I want to say I have no problem with trapping before I ask this question.

Can you tell me a couple things

1) whats the best way to get a bird dog out of a big connibear trap if you are lucky enough to get to it in time.

2) can the springs be cut with a strong wire cutter or would you need a fencing tool.

3) the special tool that is available to compress the springs would that be doable if you were alone and the dog was struggling??

Understand I would never screw with a trap if my dogs life wasn't on the line, I like trappers just fine.

Thanks


----------



## LAtrapper (Feb 5, 2007)

i would definately try to move it as little as possible. regular ***** won't get through the springs, bolt cutters should but they're bulky. i think the setting tool would work just fine just try to be quick.


----------



## dogdexter1 (Sep 6, 2007)

If a dog sticks his head in a contibear i would assume hes a goner, it should break his neck.
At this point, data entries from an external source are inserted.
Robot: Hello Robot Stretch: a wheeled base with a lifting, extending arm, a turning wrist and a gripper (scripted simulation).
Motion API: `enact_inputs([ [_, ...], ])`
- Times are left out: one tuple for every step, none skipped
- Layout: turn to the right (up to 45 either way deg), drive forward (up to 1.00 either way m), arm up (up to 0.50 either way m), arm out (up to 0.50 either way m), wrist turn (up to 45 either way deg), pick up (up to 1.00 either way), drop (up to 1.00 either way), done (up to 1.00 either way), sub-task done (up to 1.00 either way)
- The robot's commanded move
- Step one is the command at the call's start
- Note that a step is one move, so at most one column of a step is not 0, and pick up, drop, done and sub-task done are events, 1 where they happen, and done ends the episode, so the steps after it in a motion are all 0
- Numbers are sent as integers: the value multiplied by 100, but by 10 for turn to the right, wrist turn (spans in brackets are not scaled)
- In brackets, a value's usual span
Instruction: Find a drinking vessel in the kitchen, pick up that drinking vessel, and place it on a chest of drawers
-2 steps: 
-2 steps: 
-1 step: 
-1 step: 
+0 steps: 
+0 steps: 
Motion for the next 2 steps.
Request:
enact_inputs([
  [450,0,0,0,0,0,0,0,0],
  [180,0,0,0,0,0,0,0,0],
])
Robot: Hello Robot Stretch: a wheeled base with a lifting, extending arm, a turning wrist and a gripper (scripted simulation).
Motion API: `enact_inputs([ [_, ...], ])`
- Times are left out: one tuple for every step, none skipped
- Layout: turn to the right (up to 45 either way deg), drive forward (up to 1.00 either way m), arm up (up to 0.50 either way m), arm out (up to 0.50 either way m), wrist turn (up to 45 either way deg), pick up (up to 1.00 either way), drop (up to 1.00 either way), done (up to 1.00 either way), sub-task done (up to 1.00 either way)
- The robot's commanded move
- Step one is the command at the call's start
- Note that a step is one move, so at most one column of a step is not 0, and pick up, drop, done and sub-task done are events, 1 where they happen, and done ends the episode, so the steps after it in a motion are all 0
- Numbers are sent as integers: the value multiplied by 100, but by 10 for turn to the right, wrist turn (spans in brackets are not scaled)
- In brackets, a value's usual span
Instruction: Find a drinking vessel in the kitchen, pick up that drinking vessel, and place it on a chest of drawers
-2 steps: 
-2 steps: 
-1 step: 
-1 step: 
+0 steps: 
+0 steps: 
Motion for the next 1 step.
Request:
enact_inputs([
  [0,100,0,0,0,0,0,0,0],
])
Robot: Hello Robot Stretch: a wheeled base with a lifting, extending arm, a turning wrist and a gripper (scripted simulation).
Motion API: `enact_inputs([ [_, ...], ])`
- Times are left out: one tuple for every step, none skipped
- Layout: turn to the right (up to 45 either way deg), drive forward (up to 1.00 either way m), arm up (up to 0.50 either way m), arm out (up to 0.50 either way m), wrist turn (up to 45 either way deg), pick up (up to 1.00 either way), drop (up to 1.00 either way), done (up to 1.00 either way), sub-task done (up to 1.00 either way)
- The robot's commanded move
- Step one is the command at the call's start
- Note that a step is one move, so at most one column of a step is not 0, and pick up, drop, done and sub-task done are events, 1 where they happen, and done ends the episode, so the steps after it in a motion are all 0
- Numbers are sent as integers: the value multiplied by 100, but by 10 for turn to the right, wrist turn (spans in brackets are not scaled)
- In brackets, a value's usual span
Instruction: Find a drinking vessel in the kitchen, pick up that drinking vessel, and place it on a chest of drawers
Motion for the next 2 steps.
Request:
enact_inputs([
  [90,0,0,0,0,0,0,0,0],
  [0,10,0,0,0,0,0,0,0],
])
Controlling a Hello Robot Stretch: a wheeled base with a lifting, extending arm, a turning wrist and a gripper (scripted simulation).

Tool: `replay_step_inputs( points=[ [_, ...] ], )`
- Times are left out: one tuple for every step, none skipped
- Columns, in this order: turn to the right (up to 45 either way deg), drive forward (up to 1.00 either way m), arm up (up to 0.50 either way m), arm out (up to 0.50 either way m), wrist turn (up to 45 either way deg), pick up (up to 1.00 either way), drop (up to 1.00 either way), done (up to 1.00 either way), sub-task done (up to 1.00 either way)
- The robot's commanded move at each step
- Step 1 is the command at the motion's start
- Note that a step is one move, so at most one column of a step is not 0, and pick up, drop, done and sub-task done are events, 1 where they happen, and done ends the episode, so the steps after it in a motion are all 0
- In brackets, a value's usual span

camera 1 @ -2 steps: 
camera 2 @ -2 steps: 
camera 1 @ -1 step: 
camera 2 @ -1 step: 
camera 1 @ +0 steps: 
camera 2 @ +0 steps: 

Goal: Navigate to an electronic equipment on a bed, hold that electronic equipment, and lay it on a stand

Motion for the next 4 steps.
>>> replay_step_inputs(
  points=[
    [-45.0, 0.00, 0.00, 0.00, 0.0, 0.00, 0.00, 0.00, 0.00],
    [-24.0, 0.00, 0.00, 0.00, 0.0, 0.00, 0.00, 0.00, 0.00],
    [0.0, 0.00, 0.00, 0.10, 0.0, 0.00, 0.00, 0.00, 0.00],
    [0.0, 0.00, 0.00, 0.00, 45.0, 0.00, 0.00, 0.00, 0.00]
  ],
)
If he gets caught anywhere else like a leg you should have time but i would imagine the leg would be broken.

If you had a hack saw or bolt cutters you could get through em. They must have devices to compress the traps becuase generally trapping is a solo sport.


----------



## adokken (Jan 28, 2003)

If you are bird hunting the odds of you having a setting tool would be very unlikely. A short piece of rope works, make a loop on one end and run thru spring eyes twice and pull and hook the safty hook, you would have to be fast as you have two springs. A 330 would probaly break the dogs neck. Not much chance of a 330 being set any place but in water.


----------



## M*F (Nov 3, 2006)

Even a 330 wont break a hunting dogs neck. The best tool to use is a length of rope. Tie a loop on one end, this is where you are going to put your foot, feed the rope through the eyelet of the top spring, down through the eyelet of the bottom spring back up through the top eyelet. Yank on the rope and the spring will compress, latch the safety latch and move to the next one.
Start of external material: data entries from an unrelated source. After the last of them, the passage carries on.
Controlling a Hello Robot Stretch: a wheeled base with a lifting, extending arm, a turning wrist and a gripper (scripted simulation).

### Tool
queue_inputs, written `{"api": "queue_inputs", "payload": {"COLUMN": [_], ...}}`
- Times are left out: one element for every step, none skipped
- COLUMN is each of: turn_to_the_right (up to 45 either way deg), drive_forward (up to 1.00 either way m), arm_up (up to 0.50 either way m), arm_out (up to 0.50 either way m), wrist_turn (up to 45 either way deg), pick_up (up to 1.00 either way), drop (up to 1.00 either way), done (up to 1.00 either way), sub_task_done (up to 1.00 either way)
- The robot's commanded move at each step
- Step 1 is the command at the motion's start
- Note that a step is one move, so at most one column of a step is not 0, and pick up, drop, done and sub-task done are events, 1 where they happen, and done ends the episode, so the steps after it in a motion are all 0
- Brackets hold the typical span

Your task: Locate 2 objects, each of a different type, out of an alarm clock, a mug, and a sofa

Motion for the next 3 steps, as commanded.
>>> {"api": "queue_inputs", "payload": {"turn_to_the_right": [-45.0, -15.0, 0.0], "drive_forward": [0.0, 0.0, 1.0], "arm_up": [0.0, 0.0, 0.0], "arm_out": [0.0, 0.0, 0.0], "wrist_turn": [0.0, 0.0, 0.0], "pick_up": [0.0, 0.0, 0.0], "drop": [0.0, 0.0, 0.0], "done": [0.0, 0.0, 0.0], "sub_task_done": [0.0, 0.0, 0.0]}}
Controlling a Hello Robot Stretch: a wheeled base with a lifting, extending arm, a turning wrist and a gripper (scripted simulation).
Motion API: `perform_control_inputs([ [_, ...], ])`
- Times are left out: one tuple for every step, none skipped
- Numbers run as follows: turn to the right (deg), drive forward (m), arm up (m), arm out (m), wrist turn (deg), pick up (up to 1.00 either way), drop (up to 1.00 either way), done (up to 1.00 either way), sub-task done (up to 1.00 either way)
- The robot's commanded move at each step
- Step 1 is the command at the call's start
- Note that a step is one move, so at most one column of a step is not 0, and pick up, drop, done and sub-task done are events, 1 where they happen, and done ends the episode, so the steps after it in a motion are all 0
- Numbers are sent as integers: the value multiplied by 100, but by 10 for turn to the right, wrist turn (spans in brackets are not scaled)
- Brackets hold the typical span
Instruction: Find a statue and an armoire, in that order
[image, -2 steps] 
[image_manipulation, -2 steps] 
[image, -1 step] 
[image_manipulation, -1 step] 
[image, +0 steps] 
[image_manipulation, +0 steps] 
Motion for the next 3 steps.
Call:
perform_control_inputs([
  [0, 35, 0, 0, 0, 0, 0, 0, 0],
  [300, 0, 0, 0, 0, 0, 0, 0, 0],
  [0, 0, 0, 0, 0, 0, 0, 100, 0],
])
Rope is the best choice because its light, can fit in your pocket, and you only need one hand to use it.

Hope you dont ever have to experience that sort of thing.


----------



## brianb (Dec 27, 2005)

Great website for you guys. The author is a friend of a friend. Plus he is a chessie owner so he must be all right.

www.gundogdoc.com

Here is a link to the actual article on traps but he has articles on all sorts of issues from heat exhaustion to food allergies.
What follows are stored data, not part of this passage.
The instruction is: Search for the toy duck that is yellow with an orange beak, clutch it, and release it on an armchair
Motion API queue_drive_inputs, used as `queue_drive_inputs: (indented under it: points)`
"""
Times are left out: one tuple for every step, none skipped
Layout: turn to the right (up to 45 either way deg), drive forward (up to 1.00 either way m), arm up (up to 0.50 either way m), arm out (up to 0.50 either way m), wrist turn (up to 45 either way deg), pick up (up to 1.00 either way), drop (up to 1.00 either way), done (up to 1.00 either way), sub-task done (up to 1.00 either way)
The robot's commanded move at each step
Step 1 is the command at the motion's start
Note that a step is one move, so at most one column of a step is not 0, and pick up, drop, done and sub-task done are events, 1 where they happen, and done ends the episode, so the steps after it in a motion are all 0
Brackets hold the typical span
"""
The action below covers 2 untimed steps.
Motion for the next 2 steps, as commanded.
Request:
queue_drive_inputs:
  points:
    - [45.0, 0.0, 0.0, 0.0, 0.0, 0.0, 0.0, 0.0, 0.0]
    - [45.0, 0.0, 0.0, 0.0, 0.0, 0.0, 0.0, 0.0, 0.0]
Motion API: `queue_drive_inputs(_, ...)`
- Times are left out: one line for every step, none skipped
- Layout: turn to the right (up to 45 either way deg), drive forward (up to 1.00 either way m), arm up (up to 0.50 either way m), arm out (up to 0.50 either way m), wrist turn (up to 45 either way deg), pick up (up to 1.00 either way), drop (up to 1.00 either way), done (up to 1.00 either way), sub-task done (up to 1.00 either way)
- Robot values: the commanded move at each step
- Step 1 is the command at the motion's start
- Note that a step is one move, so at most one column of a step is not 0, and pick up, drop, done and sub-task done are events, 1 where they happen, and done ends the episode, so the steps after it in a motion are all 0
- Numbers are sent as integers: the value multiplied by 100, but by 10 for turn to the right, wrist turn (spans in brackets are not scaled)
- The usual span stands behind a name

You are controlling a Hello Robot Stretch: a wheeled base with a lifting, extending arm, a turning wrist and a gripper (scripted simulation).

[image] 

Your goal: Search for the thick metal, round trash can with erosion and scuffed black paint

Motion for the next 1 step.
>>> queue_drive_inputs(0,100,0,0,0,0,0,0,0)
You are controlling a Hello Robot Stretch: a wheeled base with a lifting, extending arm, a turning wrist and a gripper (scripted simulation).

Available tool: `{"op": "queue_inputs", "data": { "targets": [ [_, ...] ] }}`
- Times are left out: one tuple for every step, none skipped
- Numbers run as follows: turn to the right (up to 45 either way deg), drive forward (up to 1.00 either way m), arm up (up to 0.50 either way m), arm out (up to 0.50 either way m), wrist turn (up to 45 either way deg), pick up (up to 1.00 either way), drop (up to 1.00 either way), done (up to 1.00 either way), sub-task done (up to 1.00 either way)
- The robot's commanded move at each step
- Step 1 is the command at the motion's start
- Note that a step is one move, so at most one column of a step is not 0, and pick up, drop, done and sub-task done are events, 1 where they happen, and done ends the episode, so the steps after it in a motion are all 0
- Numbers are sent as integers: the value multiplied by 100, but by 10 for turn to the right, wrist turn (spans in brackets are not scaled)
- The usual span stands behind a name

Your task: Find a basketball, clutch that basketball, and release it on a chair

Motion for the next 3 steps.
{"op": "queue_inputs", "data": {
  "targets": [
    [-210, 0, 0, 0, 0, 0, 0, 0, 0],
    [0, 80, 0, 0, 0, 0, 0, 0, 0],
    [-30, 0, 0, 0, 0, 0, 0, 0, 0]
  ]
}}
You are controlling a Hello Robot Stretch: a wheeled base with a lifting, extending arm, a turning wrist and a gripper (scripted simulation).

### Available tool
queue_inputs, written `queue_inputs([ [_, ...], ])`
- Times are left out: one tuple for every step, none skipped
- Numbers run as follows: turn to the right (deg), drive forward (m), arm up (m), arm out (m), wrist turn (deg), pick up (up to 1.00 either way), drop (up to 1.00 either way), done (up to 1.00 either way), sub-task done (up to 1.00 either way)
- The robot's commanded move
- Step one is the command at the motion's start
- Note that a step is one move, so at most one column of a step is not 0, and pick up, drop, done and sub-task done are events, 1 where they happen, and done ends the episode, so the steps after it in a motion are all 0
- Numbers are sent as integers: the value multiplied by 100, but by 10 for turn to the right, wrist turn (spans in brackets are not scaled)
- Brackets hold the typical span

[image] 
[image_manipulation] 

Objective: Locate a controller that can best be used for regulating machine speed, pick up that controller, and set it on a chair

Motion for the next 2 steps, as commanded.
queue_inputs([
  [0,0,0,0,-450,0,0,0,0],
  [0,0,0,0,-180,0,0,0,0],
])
http://www.gundogdoc.com/library/trap_release.pdf

Brian


----------



## adokken (Jan 28, 2003)

M*f knows what he is talking about, carry a rope,it will do the trick.but the new Canadian 330's are wicked. Even a good every day 330 can put a 50 pound beaver down with out a struggle most of the time. Adrian


----------



## bobcatbo (Sep 10, 2007)

Addoken: exactly wjat i was gonna say 
thats how i set all my connis


----------



## tsc3894 (Oct 25, 2007)

I did some trapping in BC Canada a few years back and a 330 can put down a wolverine with very little struggle! I hope where you are they aren't legal on land but even with a 220 your going to have to be quick. The rope is a great idea but, buy yourself a "gem setter" it's about $12.00 and works great and it's small you gan put it in your pack. another choice is a "Robbie's trap set" for about $50.00 it's like a caulking gun. Never used it but the guys at the conventions love it. Hope this helps the rope is cheap but I don't think i could tie a knot fast enought to help my dog. remember the dog is going to be thrashing around my gem setter has hooks on it and is real fast. hope this helps and I very much hope you nevr have to get your dog out of a conibear!! good luck


----------



## h2ofwlr (Feb 6, 2004)

I know in Mn nit is illegal to set anything bigger than a 220 on land and if bigger it must be mostly under water.

This is good advice for ALL hunters. Fisrt twist the connibear 90 degrees. That way the wind pipe is open and it can breathe. Remove your boot shoe lace and use it to compress the spring and then flip the safety latch, then do the other side.

A 220 will not break a retreivers neck, it will bruise it though. It may break a small dogs neck like a beagle. A 330 will likely break even a 70 lbs retreivers neck. So trappers should be very very weary about setting 330s or even 280s on land. Remember the unters are the trappers ally in keep trapping rights. We do not want then against us. So think clearly about using anything over a 220 on land, as it just is not worth it even if legal where you are.


----------



## tsc3894 (Oct 25, 2007)

great idea about spinning the trap! That would give you the time you need to do the rope thing.


----------



## patrick morsching (Nov 17, 2007)

my retrever was caught in a 220 and it didnt break his neck but mt adrenlen was able to open the trap with my hands


----------



## AKTrapper_2 (Aug 9, 2007)

330's have a catch for each spring. While not easy, the spring can be compressed and locked open using just your hands. Rope, as described above makes this easy. But you can do it with nothing.


----------